_PROBLEM REQUIREMENTS:_
Print, from the listing below, the lines starting at the line containing "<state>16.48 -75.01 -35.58" and ending at the line containing "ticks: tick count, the", exactly as they stand, and print nothing else.

_EXTRACTED RECORDS:_
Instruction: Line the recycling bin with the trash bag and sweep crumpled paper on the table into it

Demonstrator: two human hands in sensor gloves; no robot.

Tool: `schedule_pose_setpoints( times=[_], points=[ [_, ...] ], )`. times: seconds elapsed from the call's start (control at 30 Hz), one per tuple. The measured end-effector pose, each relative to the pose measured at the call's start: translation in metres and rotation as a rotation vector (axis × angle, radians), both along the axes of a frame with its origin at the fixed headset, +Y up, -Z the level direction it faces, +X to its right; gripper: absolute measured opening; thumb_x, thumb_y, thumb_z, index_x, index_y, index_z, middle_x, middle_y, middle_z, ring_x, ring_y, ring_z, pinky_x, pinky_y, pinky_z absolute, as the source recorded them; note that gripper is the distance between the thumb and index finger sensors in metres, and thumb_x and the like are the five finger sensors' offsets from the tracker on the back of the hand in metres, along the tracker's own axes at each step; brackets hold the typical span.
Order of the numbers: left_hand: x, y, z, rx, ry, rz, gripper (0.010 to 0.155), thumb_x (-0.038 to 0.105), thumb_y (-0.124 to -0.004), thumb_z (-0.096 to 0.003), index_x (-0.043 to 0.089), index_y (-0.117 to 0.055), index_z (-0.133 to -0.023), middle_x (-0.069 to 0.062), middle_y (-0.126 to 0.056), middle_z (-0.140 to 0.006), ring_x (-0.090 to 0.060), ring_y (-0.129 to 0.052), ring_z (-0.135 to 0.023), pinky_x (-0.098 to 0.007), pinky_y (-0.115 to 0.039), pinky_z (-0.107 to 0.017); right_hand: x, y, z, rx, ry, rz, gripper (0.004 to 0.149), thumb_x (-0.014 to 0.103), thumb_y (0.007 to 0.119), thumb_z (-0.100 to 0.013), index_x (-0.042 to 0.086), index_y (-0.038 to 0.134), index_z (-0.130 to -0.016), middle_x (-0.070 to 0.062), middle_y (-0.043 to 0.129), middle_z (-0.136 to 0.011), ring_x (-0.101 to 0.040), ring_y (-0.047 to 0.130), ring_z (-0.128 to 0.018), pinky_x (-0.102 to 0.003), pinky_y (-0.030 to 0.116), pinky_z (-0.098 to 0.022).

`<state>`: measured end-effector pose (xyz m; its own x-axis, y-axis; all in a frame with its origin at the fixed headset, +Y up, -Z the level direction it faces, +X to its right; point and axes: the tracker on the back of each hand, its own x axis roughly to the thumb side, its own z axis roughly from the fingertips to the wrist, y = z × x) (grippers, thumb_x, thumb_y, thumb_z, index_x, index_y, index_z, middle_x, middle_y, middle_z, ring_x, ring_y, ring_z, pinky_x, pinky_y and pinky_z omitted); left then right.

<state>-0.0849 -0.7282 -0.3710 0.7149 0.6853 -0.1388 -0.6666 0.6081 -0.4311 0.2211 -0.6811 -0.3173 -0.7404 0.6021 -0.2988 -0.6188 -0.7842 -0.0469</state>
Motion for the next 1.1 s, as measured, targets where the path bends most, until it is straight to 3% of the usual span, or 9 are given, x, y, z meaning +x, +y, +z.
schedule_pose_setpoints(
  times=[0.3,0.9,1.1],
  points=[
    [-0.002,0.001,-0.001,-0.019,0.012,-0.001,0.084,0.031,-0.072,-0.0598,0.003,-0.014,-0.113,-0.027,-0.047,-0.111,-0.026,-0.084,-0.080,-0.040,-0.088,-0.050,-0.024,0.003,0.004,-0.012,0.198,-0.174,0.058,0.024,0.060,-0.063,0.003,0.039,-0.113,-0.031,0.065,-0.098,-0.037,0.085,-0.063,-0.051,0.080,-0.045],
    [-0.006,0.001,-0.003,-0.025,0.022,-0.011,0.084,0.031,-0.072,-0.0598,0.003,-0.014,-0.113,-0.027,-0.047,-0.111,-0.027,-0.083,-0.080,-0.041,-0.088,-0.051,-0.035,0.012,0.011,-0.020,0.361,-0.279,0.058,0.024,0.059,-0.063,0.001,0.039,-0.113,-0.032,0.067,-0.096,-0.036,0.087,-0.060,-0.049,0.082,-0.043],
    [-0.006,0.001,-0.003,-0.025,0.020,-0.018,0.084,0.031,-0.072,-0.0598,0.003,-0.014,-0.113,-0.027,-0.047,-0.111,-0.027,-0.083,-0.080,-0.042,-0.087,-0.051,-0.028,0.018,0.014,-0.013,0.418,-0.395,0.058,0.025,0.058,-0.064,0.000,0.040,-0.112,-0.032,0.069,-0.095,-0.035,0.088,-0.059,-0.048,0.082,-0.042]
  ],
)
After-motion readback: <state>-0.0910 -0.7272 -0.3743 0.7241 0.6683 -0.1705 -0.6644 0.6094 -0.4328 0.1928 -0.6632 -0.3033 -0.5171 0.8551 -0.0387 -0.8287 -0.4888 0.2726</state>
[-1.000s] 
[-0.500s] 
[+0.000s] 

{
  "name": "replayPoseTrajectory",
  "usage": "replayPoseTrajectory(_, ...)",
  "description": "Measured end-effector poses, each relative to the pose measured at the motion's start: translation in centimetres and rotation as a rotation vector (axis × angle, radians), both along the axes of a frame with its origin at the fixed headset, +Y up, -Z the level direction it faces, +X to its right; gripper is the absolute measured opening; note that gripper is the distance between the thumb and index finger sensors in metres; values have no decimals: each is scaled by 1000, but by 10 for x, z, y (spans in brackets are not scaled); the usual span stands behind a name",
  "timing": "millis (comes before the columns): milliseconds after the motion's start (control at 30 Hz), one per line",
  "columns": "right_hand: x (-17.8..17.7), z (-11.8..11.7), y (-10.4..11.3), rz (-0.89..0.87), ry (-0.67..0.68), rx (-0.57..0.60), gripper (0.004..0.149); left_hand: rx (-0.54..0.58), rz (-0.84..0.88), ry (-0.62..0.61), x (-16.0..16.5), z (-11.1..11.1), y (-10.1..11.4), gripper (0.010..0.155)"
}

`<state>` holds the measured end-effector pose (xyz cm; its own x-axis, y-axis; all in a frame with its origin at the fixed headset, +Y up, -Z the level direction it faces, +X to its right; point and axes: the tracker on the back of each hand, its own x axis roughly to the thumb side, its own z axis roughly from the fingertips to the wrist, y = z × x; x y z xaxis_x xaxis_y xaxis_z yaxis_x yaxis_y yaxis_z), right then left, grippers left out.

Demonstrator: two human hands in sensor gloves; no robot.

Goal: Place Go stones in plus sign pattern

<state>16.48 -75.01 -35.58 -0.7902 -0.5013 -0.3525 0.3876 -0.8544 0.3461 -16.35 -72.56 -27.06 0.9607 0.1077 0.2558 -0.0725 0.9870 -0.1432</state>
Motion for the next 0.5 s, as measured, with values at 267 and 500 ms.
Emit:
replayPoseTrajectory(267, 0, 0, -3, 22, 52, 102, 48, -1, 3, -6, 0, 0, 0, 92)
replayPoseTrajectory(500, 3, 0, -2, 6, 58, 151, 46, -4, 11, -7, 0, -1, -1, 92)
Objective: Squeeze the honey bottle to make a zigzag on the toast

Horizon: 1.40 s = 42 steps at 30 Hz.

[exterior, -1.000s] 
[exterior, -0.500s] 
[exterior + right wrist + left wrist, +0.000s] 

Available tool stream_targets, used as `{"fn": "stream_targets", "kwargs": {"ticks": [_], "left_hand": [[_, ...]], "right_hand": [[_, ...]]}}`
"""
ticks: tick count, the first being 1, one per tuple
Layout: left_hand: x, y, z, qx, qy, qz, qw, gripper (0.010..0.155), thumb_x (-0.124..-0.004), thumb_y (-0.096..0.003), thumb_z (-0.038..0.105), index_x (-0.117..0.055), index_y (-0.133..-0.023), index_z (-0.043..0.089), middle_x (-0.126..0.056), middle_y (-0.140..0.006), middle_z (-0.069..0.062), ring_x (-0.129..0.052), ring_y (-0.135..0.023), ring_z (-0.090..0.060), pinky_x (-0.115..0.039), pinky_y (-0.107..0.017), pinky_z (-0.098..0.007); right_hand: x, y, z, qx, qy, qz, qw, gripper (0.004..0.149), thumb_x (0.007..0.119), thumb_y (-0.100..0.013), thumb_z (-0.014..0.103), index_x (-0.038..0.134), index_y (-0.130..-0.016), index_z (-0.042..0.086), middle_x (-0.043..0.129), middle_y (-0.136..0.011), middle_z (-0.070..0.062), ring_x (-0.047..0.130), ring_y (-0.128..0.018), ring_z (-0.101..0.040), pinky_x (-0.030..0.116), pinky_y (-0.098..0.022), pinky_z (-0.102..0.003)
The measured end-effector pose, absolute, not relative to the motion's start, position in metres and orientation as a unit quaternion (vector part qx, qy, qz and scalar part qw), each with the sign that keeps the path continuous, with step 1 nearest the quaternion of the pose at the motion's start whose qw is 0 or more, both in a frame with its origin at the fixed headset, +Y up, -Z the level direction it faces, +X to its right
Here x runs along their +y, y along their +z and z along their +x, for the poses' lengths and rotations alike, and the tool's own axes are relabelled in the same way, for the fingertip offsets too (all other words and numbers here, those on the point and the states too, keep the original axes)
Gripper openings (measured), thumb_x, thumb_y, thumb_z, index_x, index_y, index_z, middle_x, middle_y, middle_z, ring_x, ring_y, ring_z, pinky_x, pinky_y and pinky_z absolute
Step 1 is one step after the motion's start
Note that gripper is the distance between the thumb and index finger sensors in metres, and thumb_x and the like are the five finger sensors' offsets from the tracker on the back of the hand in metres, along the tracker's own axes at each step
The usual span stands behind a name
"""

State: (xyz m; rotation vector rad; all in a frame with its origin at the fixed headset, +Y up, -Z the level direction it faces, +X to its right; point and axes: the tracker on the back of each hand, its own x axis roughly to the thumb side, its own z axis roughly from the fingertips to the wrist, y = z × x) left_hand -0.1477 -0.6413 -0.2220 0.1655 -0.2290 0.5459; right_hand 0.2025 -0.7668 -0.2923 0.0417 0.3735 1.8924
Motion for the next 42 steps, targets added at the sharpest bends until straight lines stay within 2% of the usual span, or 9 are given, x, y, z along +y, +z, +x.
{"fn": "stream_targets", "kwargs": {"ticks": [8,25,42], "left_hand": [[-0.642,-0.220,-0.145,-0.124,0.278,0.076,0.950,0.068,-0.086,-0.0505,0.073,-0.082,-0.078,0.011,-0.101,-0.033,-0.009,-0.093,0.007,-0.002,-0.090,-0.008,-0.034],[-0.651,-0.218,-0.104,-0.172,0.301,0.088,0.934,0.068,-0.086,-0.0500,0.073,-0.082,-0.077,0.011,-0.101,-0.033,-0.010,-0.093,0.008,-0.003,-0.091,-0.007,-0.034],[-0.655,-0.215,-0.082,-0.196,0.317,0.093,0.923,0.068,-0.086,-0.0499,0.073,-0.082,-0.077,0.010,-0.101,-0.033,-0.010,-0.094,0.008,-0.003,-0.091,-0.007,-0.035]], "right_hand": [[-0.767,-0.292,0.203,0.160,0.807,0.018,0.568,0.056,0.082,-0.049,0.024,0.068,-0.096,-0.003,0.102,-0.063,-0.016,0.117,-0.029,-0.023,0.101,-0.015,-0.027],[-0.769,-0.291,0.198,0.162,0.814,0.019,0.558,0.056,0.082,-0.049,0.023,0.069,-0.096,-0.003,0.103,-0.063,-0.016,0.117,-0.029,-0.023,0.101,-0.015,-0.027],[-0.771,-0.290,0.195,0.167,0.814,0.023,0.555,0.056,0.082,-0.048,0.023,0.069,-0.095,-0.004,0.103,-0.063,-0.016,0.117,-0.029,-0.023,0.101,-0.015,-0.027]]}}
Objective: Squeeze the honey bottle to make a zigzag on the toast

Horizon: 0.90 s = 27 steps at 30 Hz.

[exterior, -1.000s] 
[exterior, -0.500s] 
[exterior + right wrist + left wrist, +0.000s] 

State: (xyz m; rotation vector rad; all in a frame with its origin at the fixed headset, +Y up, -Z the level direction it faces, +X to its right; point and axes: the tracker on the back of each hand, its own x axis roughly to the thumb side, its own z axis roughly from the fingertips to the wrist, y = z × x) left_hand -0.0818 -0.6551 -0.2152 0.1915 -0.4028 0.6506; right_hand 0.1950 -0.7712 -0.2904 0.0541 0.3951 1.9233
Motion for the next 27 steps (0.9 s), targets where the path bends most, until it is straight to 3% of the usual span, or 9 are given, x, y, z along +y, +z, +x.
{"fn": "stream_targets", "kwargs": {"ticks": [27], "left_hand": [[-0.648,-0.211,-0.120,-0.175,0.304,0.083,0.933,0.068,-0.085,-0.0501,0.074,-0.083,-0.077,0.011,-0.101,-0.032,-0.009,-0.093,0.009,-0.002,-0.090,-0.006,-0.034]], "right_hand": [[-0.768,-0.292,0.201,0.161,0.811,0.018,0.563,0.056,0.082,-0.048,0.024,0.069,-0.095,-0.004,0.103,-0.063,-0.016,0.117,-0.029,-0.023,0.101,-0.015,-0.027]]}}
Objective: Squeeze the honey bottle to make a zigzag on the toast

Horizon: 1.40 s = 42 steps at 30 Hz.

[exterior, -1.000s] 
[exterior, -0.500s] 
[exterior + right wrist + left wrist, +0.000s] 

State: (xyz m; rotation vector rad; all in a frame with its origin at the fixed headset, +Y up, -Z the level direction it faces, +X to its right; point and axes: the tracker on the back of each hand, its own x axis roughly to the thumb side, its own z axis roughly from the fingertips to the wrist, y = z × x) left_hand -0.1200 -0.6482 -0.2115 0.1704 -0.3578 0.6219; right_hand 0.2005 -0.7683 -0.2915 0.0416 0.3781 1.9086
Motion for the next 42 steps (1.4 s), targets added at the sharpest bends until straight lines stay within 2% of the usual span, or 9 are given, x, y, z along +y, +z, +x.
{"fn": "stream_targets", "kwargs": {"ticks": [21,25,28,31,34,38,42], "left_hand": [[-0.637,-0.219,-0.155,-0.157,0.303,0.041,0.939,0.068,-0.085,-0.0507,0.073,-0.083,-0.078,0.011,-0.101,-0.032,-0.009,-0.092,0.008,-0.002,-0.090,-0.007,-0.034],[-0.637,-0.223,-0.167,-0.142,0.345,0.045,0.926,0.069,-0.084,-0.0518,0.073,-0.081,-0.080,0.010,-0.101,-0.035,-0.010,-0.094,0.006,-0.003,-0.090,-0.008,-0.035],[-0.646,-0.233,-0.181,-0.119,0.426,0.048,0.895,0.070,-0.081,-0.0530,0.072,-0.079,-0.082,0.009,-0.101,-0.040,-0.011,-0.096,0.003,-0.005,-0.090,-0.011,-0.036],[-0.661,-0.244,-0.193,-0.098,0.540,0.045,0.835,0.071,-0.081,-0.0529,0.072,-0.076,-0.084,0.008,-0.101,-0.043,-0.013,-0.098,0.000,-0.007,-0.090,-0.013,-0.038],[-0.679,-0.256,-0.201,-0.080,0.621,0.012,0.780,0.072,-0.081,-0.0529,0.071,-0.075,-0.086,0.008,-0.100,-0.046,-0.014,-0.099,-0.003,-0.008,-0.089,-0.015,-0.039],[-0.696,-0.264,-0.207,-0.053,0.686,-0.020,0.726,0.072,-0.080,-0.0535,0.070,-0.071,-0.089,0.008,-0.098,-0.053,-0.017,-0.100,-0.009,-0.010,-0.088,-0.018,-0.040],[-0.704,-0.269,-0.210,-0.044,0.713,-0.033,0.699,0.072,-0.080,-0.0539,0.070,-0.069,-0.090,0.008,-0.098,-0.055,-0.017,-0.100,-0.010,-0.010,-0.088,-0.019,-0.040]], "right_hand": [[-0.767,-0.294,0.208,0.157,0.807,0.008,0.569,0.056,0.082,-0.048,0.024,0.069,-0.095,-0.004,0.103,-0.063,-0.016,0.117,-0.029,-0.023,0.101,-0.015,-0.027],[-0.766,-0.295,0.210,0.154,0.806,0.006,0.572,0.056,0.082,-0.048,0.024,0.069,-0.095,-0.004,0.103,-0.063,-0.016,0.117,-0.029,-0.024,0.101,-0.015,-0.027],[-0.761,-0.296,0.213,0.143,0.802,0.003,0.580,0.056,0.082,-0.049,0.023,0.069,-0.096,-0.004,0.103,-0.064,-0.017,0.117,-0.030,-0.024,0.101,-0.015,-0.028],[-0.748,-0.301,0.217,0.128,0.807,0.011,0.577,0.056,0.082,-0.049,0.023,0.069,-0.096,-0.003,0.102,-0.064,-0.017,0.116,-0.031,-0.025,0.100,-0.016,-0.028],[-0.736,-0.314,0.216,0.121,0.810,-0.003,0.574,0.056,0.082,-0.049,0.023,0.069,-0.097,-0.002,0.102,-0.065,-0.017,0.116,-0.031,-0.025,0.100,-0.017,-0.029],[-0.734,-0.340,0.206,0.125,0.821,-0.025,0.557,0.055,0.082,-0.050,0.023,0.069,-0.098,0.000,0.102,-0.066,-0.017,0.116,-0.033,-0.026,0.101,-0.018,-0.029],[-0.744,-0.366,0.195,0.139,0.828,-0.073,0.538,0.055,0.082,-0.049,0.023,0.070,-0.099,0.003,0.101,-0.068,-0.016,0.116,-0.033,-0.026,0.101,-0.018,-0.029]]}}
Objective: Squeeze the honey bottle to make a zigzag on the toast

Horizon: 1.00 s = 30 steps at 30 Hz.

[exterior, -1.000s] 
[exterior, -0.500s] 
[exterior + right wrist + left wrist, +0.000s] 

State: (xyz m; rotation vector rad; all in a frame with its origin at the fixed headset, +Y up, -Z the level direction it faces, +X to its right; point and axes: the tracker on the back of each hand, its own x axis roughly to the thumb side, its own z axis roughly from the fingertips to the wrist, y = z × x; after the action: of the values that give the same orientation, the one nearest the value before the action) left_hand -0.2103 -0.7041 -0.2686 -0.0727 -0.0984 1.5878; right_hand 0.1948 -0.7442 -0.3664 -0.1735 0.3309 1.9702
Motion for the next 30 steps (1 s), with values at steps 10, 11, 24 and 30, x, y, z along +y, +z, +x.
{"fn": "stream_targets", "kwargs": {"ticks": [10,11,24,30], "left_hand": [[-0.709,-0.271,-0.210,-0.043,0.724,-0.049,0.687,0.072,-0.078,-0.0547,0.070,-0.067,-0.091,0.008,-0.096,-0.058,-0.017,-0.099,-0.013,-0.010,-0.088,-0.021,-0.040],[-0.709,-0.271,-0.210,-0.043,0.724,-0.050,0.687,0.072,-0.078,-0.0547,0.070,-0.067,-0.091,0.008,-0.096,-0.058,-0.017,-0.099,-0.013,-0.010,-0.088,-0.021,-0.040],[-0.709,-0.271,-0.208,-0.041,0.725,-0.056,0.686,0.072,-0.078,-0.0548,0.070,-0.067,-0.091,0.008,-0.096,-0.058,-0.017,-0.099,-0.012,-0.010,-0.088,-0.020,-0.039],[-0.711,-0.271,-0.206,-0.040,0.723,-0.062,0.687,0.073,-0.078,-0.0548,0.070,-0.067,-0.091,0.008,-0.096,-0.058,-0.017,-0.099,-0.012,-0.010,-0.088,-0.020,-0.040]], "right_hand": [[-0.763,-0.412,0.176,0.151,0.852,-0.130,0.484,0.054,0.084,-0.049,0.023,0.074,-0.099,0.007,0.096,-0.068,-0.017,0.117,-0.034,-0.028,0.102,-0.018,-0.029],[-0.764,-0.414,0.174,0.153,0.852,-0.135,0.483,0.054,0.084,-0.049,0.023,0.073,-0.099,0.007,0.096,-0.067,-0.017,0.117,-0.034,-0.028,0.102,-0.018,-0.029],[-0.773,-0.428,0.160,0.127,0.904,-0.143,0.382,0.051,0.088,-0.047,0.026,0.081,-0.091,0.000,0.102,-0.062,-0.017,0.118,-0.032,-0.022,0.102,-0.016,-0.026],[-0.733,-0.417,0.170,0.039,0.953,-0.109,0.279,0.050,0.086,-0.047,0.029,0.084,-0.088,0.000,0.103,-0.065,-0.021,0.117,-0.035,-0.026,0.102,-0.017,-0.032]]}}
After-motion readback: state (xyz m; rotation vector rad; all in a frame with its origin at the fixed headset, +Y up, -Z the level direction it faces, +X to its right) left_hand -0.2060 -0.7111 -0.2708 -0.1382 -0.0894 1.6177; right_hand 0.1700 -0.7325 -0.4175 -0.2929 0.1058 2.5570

_EXERCISE OUTPUT:_
<state>16.48 -75.01 -35.58 -0.7902 -0.5013 -0.3525 0.3876 -0.8544 0.3461 -16.35 -72.56 -27.06 0.9607 0.1077 0.2558 -0.0725 0.9870 -0.1432</state>
Motion for the next 0.5 s, as measured, with values at 267 and 500 ms.
Emit:
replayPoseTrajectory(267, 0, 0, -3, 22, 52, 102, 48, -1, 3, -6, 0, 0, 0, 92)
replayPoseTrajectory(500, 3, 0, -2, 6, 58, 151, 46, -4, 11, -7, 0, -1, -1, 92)
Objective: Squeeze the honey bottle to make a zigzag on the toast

Horizon: 1.40 s = 42 steps at 30 Hz.

[exterior, -1.000s] 
[exterior, -0.500s] 
[exterior + right wrist + left wrist, +0.000s] 

Available tool stream_targets, used as `{"fn": "stream_targets", "kwargs": {"ticks": [_], "left_hand": [[_, ...]], "right_hand": [[_, ...]]}}`
"""
ticks: tick count, the first being 1, one per tuple

The output has been given in full.